* Assignment
What you return should be the entries, unchanged, without their pictures.
______
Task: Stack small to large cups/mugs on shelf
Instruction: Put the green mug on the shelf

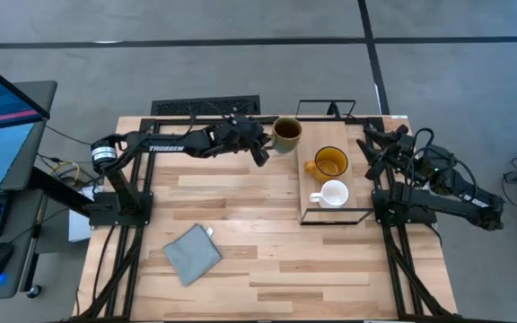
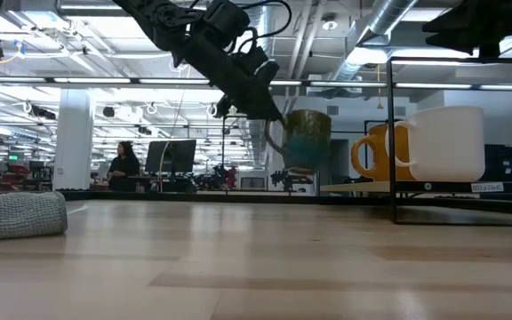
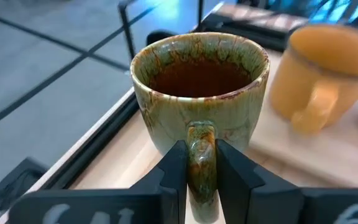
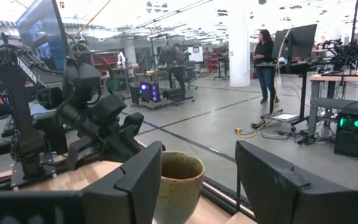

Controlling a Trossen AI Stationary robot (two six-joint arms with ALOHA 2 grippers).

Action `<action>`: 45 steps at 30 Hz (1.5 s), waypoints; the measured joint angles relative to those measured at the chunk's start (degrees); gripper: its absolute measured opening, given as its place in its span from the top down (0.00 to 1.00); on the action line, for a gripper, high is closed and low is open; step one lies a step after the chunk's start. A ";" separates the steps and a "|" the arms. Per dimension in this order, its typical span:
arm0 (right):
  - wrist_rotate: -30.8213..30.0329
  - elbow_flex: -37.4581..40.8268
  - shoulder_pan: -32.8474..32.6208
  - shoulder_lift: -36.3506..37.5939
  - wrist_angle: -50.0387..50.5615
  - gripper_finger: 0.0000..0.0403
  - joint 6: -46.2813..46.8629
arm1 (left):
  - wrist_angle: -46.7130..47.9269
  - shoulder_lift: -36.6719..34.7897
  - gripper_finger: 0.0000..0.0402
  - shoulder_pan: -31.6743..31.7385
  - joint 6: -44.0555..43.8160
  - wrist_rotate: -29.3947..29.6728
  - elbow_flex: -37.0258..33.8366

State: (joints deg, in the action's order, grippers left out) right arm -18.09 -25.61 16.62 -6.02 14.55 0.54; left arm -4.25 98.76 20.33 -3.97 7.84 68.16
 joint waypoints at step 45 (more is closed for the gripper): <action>-0.03 0.00 0.00 0.00 -0.85 0.44 2.52 | -11.61 11.29 0.89 2.87 -0.39 -12.75 12.31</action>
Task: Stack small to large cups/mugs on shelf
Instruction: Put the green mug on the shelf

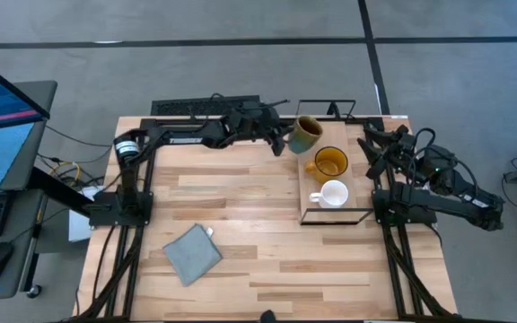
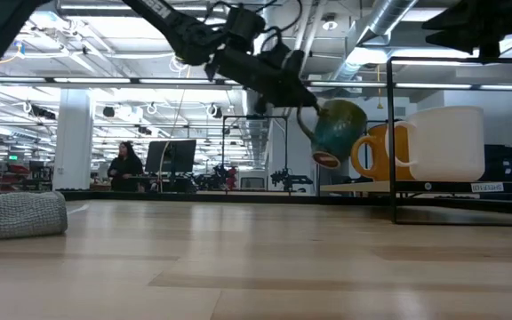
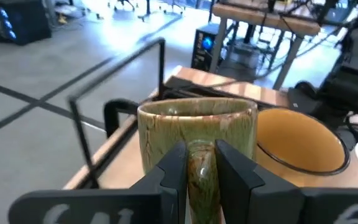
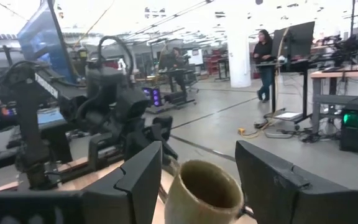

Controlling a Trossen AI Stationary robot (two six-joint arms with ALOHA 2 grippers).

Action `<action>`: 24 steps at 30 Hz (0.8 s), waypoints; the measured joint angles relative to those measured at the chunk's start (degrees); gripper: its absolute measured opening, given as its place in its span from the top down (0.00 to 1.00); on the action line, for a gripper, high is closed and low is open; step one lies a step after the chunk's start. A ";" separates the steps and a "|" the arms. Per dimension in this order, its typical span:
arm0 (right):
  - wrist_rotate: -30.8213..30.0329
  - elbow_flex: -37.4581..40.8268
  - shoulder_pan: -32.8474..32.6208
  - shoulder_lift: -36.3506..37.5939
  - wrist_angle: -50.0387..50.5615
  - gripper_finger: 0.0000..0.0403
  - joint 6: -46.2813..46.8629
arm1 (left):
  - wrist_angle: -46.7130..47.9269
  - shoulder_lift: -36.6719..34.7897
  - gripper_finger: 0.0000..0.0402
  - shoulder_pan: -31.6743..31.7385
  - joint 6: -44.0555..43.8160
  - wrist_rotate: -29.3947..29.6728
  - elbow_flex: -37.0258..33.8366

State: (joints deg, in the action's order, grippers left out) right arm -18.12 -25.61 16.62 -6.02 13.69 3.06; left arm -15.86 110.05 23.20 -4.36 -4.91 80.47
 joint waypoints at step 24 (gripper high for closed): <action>0.01 0.00 -0.02 0.02 0.90 0.44 -1.57 | 2.80 11.99 0.89 -0.59 1.33 -2.49 12.11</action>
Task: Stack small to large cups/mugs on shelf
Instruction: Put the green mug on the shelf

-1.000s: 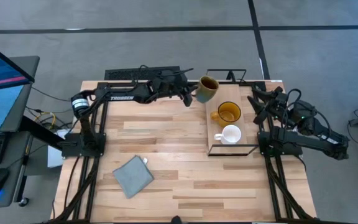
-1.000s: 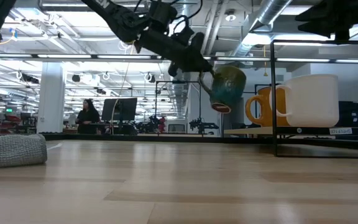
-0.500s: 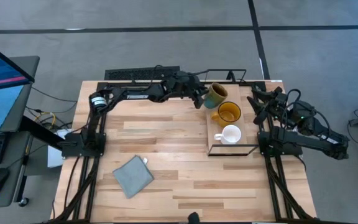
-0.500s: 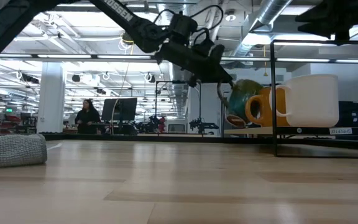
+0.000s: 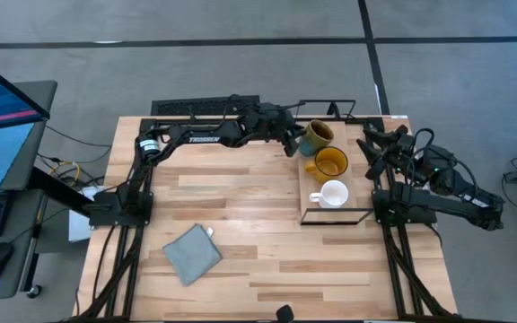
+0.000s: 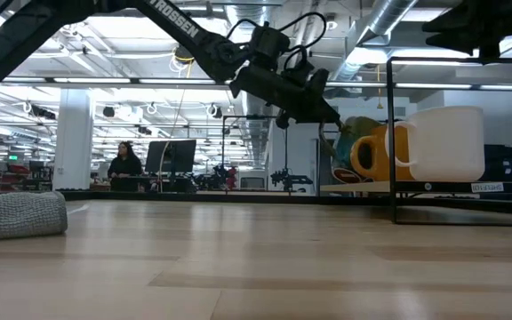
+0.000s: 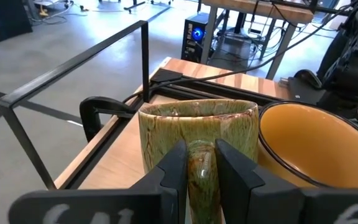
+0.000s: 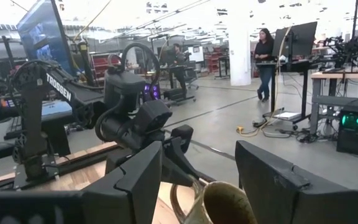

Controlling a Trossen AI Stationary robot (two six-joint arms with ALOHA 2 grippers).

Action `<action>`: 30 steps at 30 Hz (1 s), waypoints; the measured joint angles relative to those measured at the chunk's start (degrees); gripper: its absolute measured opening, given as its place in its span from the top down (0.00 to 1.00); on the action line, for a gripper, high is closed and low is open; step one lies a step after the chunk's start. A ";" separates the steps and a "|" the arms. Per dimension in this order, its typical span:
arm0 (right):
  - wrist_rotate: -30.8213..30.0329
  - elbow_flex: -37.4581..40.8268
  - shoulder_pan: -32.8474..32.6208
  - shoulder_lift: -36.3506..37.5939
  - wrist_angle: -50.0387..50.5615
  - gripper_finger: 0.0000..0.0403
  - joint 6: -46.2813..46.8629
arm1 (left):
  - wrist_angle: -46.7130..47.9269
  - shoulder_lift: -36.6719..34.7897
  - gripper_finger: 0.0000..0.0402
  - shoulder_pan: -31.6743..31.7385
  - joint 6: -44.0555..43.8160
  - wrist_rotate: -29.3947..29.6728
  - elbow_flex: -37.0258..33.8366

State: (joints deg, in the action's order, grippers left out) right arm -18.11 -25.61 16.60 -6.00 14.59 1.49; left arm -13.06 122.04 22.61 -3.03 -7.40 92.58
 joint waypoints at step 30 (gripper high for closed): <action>0.00 0.00 0.00 0.00 -0.04 0.44 0.03 | 9.18 0.11 0.85 -0.48 2.84 0.83 -0.22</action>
State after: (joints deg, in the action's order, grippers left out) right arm -18.11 -25.61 16.60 -6.00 14.55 1.52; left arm -3.88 122.15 22.13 -0.19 -6.56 92.36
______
* Response to this task
Task: Stack small to large cups/mugs on shelf
Instruction: Put the green mug on the shelf


Controlling a Trossen AI Stationary robot (two six-joint arms with ALOHA 2 grippers).

Action `<action>`: 45 steps at 30 Hz (1.5 s), waypoints; the measured joint angles relative to those measured at the chunk's start (degrees); gripper: its absolute measured opening, given as its place in its span from the top down (0.00 to 1.00); on the action line, for a gripper, high is closed and low is open; step one lies a step after the chunk's start. A ";" separates the steps and a "|" the arms. Per dimension in this order, its typical span:
arm0 (right):
  - wrist_rotate: -30.8213..30.0329
  - elbow_flex: -37.4581..40.8268
  - shoulder_pan: -32.8474..32.6208
  - shoulder_lift: -36.3506..37.5939
  - wrist_angle: -50.0387..50.5615
  - gripper_finger: 0.0000..0.0403
  - joint 6: -46.2813..46.8629
arm1 (left):
  - wrist_angle: -46.7130..47.9269
  - shoulder_lift: -36.6719..34.7897
  - gripper_finger: 0.0000..0.0402
  - shoulder_pan: -31.6743..31.7385
  - joint 6: -44.0555..43.8160
  - wrist_rotate: -29.3947..29.6728
  - elbow_flex: -37.0258..33.8366

State: (joints deg, in the action's order, grippers left out) right arm -18.09 -25.61 16.62 -6.02 14.55 0.54; left arm -4.25 98.76 20.33 -3.97 7.84 68.16
 joint waypoints at step 45 (more is closed for the gripper): <action>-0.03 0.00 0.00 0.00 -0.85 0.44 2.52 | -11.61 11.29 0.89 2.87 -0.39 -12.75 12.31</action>
Task: Stack small to large cups/mugs on shelf
Instruction: Put the green mug on the shelf


Controlling a Trossen AI Stationary robot (two six-joint arms with ALOHA 2 grippers).

Action `<action>`: 24 steps at 30 Hz (0.8 s), waypoints; the measured joint angles relative to those measured at the chunk's start (degrees); gripper: its absolute measured opening, given as its place in its span from the top down (0.00 to 1.00); on the action line, for a gripper, high is closed and low is open; step one lies a step after the chunk's start. A ";" separates the steps and a "|" the arms. Per dimension in this order, its typical span:
arm0 (right):
  - wrist_rotate: -30.8213..30.0329
  - elbow_flex: -37.4581..40.8268
  - shoulder_pan: -32.8474..32.6208
  - shoulder_lift: -36.3506..37.5939
  - wrist_angle: -50.0387..50.5615
  - gripper_finger: 0.0000..0.0403
  - joint 6: -46.2813..46.8629
arm1 (left):
  - wrist_angle: -46.7130..47.9269
  - shoulder_lift: -36.6719..34.7897
  - gripper_finger: 0.0000..0.0402
  - shoulder_pan: -31.6743..31.7385
  - joint 6: -44.0555..43.8160
  - wrist_rotate: -29.3947..29.6728
  - elbow_flex: -37.0258..33.8366

State: (joints deg, in the action's order, grippers left out) right arm -18.12 -25.61 16.62 -6.02 13.69 3.06; left arm -15.86 110.05 23.20 -4.36 -4.91 80.47
 joint waypoints at step 24 (gripper high for closed): <action>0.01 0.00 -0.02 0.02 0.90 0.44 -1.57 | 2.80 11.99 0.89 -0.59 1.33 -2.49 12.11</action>
Task: Stack small to large cups/mugs on shelf
Instruction: Put the green mug on the shelf

-1.000s: 
-1.000s: 
-0.500s: 
-0.500s: 
+0.000s: 
+0.000s: 
+0.000s: 
+0.000s: 

Controlling a Trossen AI Stationary robot (two six-joint arms with ALOHA 2 grippers).

Action `<action>`: 30 steps at 30 Hz (1 s), waypoints; the measured joint angles relative to those measured at the chunk's start (degrees); gripper: its absolute measured opening, given as its place in its span from the top down (0.00 to 1.00); on the action line, for a gripper, high is closed and low is open; step one lies a step after the chunk's start. A ";" separates the steps and a "|" the arms. Per dimension in this order, its typical span:
arm0 (right):
  - wrist_rotate: -30.8213..30.0329
  - elbow_flex: -37.4581..40.8268
  - shoulder_pan: -32.8474..32.6208
  - shoulder_lift: -36.3506..37.5939
  - wrist_angle: -50.0387..50.5615
  - gripper_finger: 0.0000..0.0403
  - joint 6: -46.2813..46.8629
arm1 (left):
  - wrist_angle: -46.7130..47.9269
  - shoulder_lift: -36.6719..34.7897
  - gripper_finger: 0.0000..0.0402
  - shoulder_pan: -31.6743..31.7385
  - joint 6: -44.0555..43.8160
  - wrist_rotate: -29.3947..29.6728
  - elbow_flex: -37.0258..33.8366

State: (joints deg, in the action's order, grippers left out) right arm -18.11 -25.61 16.60 -6.00 14.59 1.49; left arm -13.06 122.04 22.61 -3.03 -7.40 92.58
 joint waypoints at step 30 (gripper high for closed): <action>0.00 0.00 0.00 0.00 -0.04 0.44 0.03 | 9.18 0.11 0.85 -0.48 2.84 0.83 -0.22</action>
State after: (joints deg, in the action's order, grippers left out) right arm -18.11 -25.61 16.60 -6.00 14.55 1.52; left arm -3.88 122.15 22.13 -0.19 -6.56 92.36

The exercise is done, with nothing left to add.